Now the Drums beat up again,
For all true Soldier Gentlemen.

Cyrano4747 posted:

And no Trump isn't fascist.

He's like one of those really rich dudes in the 19th century that would just throw a poo poo tonne of money into power projects. Sadly in the 21st century he simply cannot got bankrupt whilst attempting to overthrow a South American nation and die of cholera awkwardly afterwards.

P-Mack
Nov 10, 2007

I could entertain the argument that the early 20's Klan specifically was kind of fascisty, what with all the huge public marches and torch lit rallies and stuff.

e: like not necessarily purestrain fascist, but feeding off the same zeitgeist.

P-Mack fucked around with this message at 20:55 on Jul 22, 2016

bewbies
Sep 23, 2003

Fun Shoe
The "first klan" (the post ACW one) was basically just an anti-Republican white supremacist gang, but the "second Klan" (the one spawned by "Birth of a Nation") was pretty darn close to fascist. All or at least most of the American Nazi sympathizer groups got their start in the second Klan.

Arquinsiel
Jun 1, 2006

"There is no such thing as society. There are individual men and women, and there are families. And no government can do anything except through people, and people must look to themselves first."

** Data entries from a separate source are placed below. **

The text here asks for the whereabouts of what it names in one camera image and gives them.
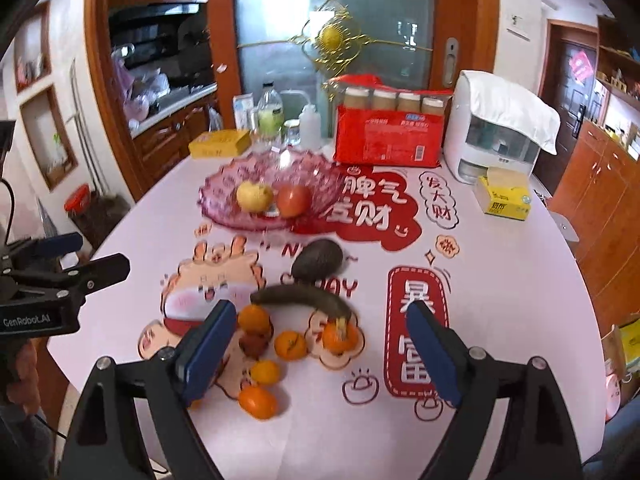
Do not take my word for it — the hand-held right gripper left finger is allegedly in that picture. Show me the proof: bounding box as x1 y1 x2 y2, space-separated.
59 300 238 480

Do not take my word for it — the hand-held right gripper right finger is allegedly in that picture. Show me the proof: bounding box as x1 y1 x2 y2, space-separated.
405 300 583 480

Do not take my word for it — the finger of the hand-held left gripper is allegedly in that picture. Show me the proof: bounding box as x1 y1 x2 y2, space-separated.
10 254 131 297
10 232 84 261

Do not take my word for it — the pink glass fruit bowl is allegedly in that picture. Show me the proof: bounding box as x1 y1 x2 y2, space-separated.
198 149 346 233

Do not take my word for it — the red lid dark jar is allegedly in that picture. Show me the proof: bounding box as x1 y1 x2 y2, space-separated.
64 184 131 251

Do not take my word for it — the dark cucumber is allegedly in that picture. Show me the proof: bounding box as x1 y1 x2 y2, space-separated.
250 283 355 336

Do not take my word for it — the dark green avocado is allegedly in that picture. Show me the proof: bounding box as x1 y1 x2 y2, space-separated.
291 239 345 282

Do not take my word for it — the wooden kitchen cabinet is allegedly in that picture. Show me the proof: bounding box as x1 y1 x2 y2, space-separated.
130 95 218 181

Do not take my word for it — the pink plastic bag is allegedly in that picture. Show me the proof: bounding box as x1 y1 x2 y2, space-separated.
112 55 151 121

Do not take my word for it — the yellow pear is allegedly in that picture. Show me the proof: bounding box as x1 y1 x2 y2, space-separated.
236 181 275 212

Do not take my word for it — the yellow soft tissue pack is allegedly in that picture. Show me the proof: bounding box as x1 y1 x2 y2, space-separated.
474 166 532 222

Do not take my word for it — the red apple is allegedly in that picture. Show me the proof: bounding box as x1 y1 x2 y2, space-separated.
276 185 312 219

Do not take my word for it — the yellow cardboard tissue box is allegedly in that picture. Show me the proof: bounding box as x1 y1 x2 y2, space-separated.
188 129 252 159

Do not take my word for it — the yellow green bag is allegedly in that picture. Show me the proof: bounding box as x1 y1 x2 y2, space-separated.
617 320 640 371

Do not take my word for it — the person's dark blue clothing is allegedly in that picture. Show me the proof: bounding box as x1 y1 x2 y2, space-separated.
582 405 640 480

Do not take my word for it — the white countertop appliance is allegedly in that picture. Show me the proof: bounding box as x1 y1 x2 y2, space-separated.
444 70 543 186

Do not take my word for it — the blue white carton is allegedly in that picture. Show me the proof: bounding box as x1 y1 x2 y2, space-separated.
232 94 258 133

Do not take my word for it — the red bottle multipack wrapper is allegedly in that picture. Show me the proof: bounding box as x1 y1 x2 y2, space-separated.
325 74 453 168

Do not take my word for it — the wooden sideboard cabinet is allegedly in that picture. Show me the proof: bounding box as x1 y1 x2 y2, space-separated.
547 122 640 321

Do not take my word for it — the clear bottle green label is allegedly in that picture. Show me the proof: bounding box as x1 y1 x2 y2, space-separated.
257 81 284 143

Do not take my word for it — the black range hood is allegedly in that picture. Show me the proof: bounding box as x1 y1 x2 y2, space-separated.
109 2 211 61

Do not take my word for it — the white squeeze bottle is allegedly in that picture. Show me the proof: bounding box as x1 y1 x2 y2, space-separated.
298 105 322 150

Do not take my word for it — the white cloth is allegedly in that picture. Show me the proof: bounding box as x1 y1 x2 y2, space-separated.
460 71 561 156

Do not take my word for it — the dark entrance door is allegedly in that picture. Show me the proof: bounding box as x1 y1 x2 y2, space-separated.
550 30 598 161

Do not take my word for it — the frosted glass sliding door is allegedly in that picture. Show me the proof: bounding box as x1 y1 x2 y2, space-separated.
232 0 436 141

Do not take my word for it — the red paper door decoration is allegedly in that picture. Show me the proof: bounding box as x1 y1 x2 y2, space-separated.
570 50 593 81

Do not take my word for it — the gold door ornament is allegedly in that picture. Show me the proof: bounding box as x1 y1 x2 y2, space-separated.
287 0 433 103

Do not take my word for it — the silver door handle plate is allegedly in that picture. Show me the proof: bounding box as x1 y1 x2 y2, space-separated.
444 37 460 86

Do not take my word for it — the white wall switch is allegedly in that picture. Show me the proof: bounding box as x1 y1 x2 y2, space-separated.
506 12 532 36

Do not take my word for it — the wooden wall shelf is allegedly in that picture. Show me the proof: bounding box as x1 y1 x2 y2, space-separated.
595 15 640 106

God Bless Margaret Thatcher
God Bless England
RIP My Iron Lady
You could make an argument that businesses not literally owning their workers was the extreme leftism of the day too.

ulmont
Sep 15, 2010

IF I EVER MISS VOTING IN AN ELECTION (EVEN AMERICAN IDOL) ,OR HAVE UNPAID PARKING TICKETS, PLEASE TAKE AWAY MY FRANCHISE

Cyrano4747 posted:

The KKK and Huey long were not fascists. I'm phone posting so in not going to go into detail but it takes more than just being a bunch of racist authoritarian fuckeits.

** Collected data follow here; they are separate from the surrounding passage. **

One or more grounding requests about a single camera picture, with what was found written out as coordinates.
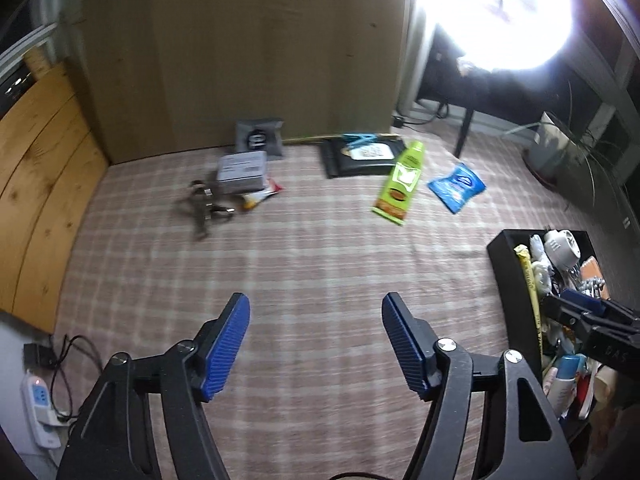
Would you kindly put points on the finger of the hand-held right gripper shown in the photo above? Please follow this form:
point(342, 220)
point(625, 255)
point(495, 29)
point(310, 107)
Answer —
point(582, 300)
point(565, 314)

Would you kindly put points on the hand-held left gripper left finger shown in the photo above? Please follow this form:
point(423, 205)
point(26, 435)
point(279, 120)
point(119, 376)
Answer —
point(225, 345)

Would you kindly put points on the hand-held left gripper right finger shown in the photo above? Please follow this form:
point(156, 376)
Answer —
point(405, 345)

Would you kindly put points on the white bottle with blue cap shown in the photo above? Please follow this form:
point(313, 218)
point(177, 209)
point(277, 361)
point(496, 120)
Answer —
point(565, 380)

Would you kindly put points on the black storage box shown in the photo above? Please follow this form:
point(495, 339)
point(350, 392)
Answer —
point(510, 280)

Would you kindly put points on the orange small item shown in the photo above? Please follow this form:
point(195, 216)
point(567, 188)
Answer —
point(592, 270)

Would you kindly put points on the yellow stick sachet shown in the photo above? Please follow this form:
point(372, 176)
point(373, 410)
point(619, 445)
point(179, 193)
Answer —
point(531, 290)

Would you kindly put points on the white round plastic gadget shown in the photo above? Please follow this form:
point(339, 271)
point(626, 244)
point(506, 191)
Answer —
point(560, 247)

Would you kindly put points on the pink plaid blanket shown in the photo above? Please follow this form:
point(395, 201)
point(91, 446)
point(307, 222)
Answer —
point(310, 250)

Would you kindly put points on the potted plant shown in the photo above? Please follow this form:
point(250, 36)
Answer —
point(557, 147)

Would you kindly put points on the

I'm going to request more detail when you're off-phone. The NYT thought strongly enough about it that in Long's Obituary (9/11/1935) they bluntly say that "Senator Long set up a Fascist government in Louisiana":

quote:

It is to Senator Long as a public man, rather than as a dashing personality, that the thoughts of Americans should chiefly turn as his tragic death extinguishe the envy. What he did and what he promised to do are full of political instruction and also of warning. In his own State of Louisiana he showed how it is possible to destroy self-government while maintaining its ostensible and legal form. He made himself an unquestioned dictator, though a State Legislature was still elected by a nominally free people, as was also a Governor, who was, however, nothing but a dummy for Huey Long. In reality. Senator Long set up a Fascist government in Louisiana. It was disguised, but only thinly. There was no outward appearance of a revolution, no march of Black Shirts upon Baton Rouge, but the effectual result was to lodge all the power of the State in the hands of one man.

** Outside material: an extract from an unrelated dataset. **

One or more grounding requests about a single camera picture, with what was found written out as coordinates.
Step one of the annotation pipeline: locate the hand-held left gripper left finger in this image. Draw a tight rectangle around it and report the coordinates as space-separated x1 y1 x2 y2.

If Fascism ever comes in the United States it will come in something like that way. No one will set himself up as an avowed dictator, but if he can succeed in dictating everything, the name does not matter. Laws and Constitutions guaranteeing liberty and individual rights may remain on the statute books, but the life will have gone out of them. Institutions may be designated as before, but they will have become only empty shells. We thus have an indication of the points at which American vigilance must be eternal if it desires to withstand the subtle inroads of the Fascist spirit. There is no need to be on the watch for a revolutionary leader to rise up and call upon his followers to march on Washington. No such sinister figure is likely to appear. The danger is, as Senator Long demonstrated in Louisiana, that freedom may be done away with in the name of efficiency and a strong paternal government.

feedmegin
Jul 30, 2008

Cyrano4747 posted:

The KKK and Huey long were not fascists. I'm phone posting so in not going to go into detail but it takes more than just being a bunch of racist authoritarian fuckeits. The KKK arguably doesn't even get the authoritarian bit down.

Arguably you really can't have fascism before communism.

Just to be pedantic, the Communist Manifesto was published in 1848. Not to mention, which Klan?

feedmegin fucked around with this message at 22:25 on Jul 22, 2016

Trin Tragula
Apr 22, 2005

uggghhh

100 Years Ago

Right. Time to come in off the long run and really get annoyed with some bullshit.

16 July: It starts with the capture of Ovillers. This is a Bad Thing, because now General Haig is thinking about what to do next, and it's becoming harder and harder to go "people often think this is black and white, but here is some ocean grey and some military grey for you"; and we're also considering that diversionary attack at Fromelles and how the 5th Australian Division should not have been within 20 miles of it; and the situation at Delville Wood continues to deteriorate, quite literally for the trees. Louis Renault suddenly decides that his company is in the tank business; Neil Fraser-Tytler has some boffo adventures out in No Man's Land; E.S. Thompson has a reassuringly boring day in camp and encounters another genuine Reo Speedwagon; Emilio Lussu introduces us to loophole 14; and Maximilian Mugge inches a little closer to an Army-approved heart attack.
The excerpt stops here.